Interruptible optimization runs with checkpoints

Christian Schell, Mai 2018 Reformatted by Holger Nahrstaedt 2020

Problem statement

Optimization runs can take a very long time and even run for multiple days. If for some reason the process has to be interrupted results are irreversibly lost, and the routine has to start over from the beginning.

With the help of the callbacks.CheckpointSaver callback the optimizer’s current state can be saved after each iteration, allowing to restart from that point at any time.

This is useful, for example,

  • if you don’t know how long the process will take and cannot hog computational resources forever

  • if there might be system failures due to shaky infrastructure (or colleagues…)

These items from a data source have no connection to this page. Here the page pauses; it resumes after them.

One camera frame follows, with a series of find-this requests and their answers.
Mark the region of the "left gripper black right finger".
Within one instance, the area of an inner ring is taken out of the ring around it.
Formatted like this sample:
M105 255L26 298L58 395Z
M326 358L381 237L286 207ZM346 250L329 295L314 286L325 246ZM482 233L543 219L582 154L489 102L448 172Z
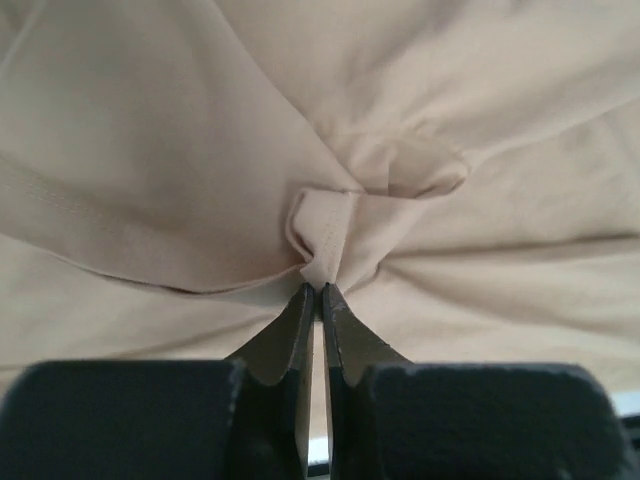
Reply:
M414 363L321 294L334 479L631 479L635 423L580 366Z

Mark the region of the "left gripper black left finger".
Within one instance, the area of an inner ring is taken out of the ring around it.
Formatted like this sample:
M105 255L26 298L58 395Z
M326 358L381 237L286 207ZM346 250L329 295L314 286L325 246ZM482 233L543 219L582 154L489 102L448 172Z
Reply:
M5 479L303 479L314 292L217 360L41 362L1 403Z

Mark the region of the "beige t shirt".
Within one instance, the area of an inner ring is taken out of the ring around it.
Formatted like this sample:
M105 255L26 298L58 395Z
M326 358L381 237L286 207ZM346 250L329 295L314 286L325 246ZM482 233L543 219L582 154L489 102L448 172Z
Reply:
M3 383L223 355L301 281L637 389L638 3L2 3Z

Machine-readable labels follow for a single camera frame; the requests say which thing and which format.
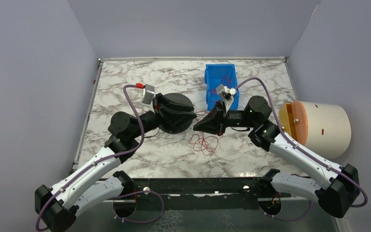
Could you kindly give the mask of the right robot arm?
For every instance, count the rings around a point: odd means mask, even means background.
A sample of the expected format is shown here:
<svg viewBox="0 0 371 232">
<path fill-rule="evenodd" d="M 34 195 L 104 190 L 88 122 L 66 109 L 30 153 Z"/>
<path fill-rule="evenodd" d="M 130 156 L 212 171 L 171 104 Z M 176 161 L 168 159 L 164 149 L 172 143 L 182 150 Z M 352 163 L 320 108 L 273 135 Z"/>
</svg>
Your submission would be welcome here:
<svg viewBox="0 0 371 232">
<path fill-rule="evenodd" d="M 274 192 L 317 202 L 329 215 L 343 218 L 361 193 L 358 170 L 350 164 L 334 163 L 299 144 L 268 119 L 271 112 L 262 96 L 251 97 L 243 110 L 227 111 L 226 104 L 218 101 L 193 130 L 222 136 L 228 127 L 251 128 L 248 137 L 255 146 L 286 159 L 309 176 L 306 179 L 270 170 L 262 178 L 266 186 Z"/>
</svg>

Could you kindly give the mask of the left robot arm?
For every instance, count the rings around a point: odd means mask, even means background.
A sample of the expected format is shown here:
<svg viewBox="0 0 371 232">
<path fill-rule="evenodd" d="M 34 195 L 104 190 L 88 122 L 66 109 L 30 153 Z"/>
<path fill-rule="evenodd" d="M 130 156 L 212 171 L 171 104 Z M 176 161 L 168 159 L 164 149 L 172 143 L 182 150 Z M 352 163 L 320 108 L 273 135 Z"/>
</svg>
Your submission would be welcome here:
<svg viewBox="0 0 371 232">
<path fill-rule="evenodd" d="M 171 134 L 181 133 L 196 117 L 191 100 L 183 94 L 158 93 L 148 102 L 151 110 L 142 115 L 115 113 L 108 127 L 111 135 L 92 159 L 53 186 L 36 189 L 37 222 L 45 223 L 52 232 L 63 232 L 85 210 L 122 194 L 132 184 L 125 172 L 109 177 L 103 185 L 97 181 L 131 158 L 147 132 L 161 128 Z"/>
</svg>

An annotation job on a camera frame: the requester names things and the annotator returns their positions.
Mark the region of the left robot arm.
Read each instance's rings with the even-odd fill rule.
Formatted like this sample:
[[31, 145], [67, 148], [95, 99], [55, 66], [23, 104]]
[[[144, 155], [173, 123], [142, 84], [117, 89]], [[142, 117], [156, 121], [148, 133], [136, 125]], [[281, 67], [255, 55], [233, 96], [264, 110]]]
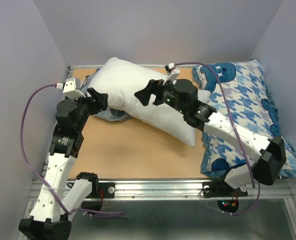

  • if you want to adjust some parameters and continue with the already obtained results

print(__doc__)
import sys
import numpy as np
np.random.seed(777)
import os

Simple example

We will use pretty much the same optimization problem as in the Bayesian optimization with skopt notebook. Additionally we will instantiate the callbacks.CheckpointSaver and pass it to the minimizer:

from skopt import gp_minimize
from skopt import callbacks
from skopt.callbacks import CheckpointSaver

noise_level = 0.1


def obj_fun(x, noise_level=noise_level):
    return np.sin(5 * x[0]) * (1 - np.tanh(x[0] ** 2)) + np.random.randn() \
        * noise_level

checkpoint_saver = CheckpointSaver("./checkpoint.pkl", compress=9) # keyword arguments will be passed to `skopt.dump`

gp_minimize(obj_fun,            # the function to minimize
            [(-20.0, 20.0)],    # the bounds on each dimension of x
            x0=[-20.],          # the starting point
            acq_func="LCB",     # the acquisition function (optional)
            n_calls=10,         # number of evaluations of f including at x0
            n_random_starts=3,  # the number of random initial points
            callback=[checkpoint_saver],
            # a list of callbacks including the checkpoint saver
            random_state=777)

Out:

         fun: -0.17524445239614728
   func_vals: array([-0.04682088, -0.08228249, -0.00653801, -0.07133619,  0.09063509,
       0.07662367,  0.08260541, -0.13236828, -0.17524445,  0.10024491])
      models: [GaussianProcessRegressor(kernel=1**2 * Matern(length_scale=1, nu=2.5) + WhiteKernel(noise_level=1),
                        n_restarts_optimizer=2, noise='gaussian',
                        normalize_y=True, random_state=655685735), GaussianProcessRegressor(kernel=1**2 * Matern(length_scale=1, nu=2.5) + WhiteKernel(noise_level=1),
                        n_restarts_optimizer=2, noise='gaussian',
                        normalize_y=True, random_state=655685735), GaussianProcessRegressor(kernel=1**2 * Matern(length_scale=1, nu=2.5) + WhiteKernel(noise_level=1),
                        n_restarts_optimizer=2, noise='gaussian',
                        normalize_y=True, random_state=655685735), GaussianProcessRegressor(kernel=1**2 * Matern(length_scale=1, nu=2.5) + WhiteKernel(noise_level=1),
                        n_restarts_optimizer=2, noise='gaussian',
                        normalize_y=True, random_state=655685735), GaussianProcessRegressor(kernel=1**2 * Matern(length_scale=1, nu=2.5) + WhiteKernel(noise_level=1),
                        n_restarts_optimizer=2, noise='gaussian',
                        normalize_y=True, random_state=655685735), GaussianProcessRegressor(kernel=1**2 * Matern(length_scale=1, nu=2.5) + WhiteKernel(noise_level=1),
                        n_restarts_optimizer=2, noise='gaussian',
                        normalize_y=True, random_state=655685735), GaussianProcessRegressor(kernel=1**2 * Matern(length_scale=1, nu=2.5) + WhiteKernel(noise_level=1),
                        n_restarts_optimizer=2, noise='gaussian',
                        normalize_y=True, random_state=655685735)]
random_state: RandomState(MT19937) at 0x7F54AF59CB40
       space: Space([Real(low=-20.0, high=20.0, prior='uniform', transform='normalize')])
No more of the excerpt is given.